Just for your info, the particles are arranged as such:

1 2
3 4

(a)What is $\frac Qq$ if the net electrostatic force on particles 1 and 4 is zero?

Here's my solution for part a:

(My notation for Force for particles is this, say I want to say the force of particle 2 on 1, I write $F_{21}$)

$\sum F_1 = F_{21} + F_{31} + F_{41}$

This says that the net force on 1 is the sum of the forces on 1 from 4, 3, and 2.

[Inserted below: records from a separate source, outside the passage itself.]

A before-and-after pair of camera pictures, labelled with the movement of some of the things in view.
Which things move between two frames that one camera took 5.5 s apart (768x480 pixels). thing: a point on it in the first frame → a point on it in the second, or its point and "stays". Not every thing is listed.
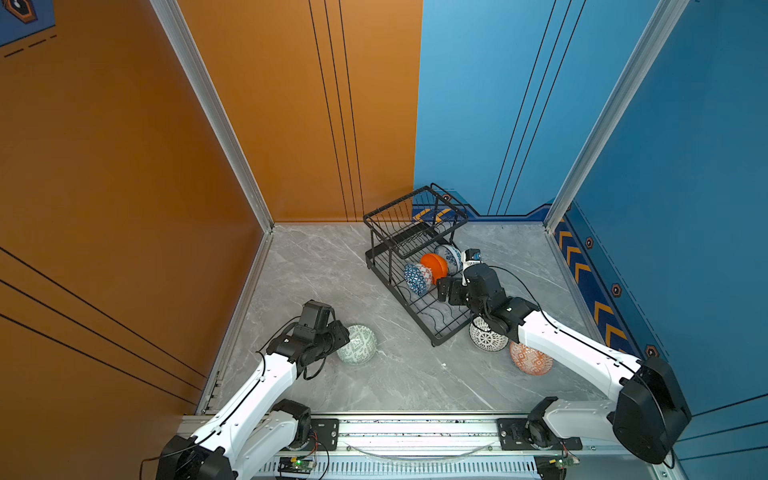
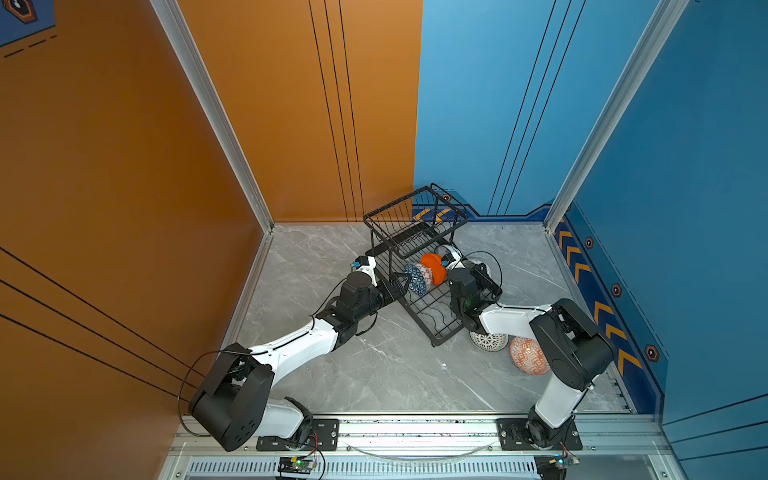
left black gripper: (340, 333) → (392, 285)
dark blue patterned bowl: (418, 278) stays
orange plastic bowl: (437, 265) stays
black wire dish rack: (407, 237) stays
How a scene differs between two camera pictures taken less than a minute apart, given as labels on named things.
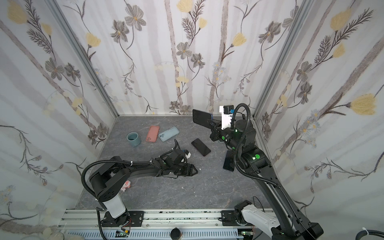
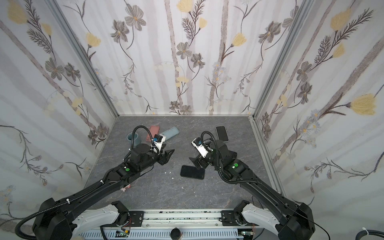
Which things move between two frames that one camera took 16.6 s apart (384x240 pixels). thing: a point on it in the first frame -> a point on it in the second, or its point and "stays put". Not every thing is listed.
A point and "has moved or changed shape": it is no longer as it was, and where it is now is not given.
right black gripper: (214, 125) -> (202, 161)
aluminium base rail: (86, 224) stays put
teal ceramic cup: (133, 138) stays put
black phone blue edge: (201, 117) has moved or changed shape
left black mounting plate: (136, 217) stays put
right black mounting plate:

$\sum F_1 = k\frac{qQ}{a^2} + k\frac{qQ}{a^2} + k\frac{Q^2}{(\sqrt{2}a)^2}$

$= 2k\frac{qQ}{a^2} + k\frac{Q^2}{2a^2}$

$2k\frac{2qQ + Q^2}{2a^2} = k\frac{2qQ + Q^2}{a^2}$

Turns out I get the same thing for $\sum F_4$ because the net force for Q is 0. So, now I get the net force on Q:

$\sum F_Q = 2k\frac{2qQ + Q^2}{a^2} = 0$

$\frac{2k}{a^2}(2qQ + Q^2) = 0$

Since k and a are obviously not 0, then $(2qQ + Q^2)$ must be 0, so:

$2qQ + Q^2 = 0$

$Q^2 = -2qQ$

$Q = -2q$

$\frac Qq = -2.0$

Is that right? If so, here's part b.

(b) Is there any value of q that makes the net electrostatic force on each of the four particles 0?
• Jan 16th 2009, 06:36 PM
vincisonfire
Here is a scheme of your problem. The axis are in black.
The Qs are the red dot. The qs are the green dot.
The force Q on Q is represented by the red arrow.
The force of the qs on Q are represented by the green arrows.
Their projection on each axis is represented by the yellow and blue arrows.
You can see that the yellow arrow cancel each other.
Two superposed blue arrows have to compensate for the long red arrow.
The blue arrow have $cos(\frac{\pi}{4})$ of the magnitude of the green arrows that represente the full force of the qs on Q.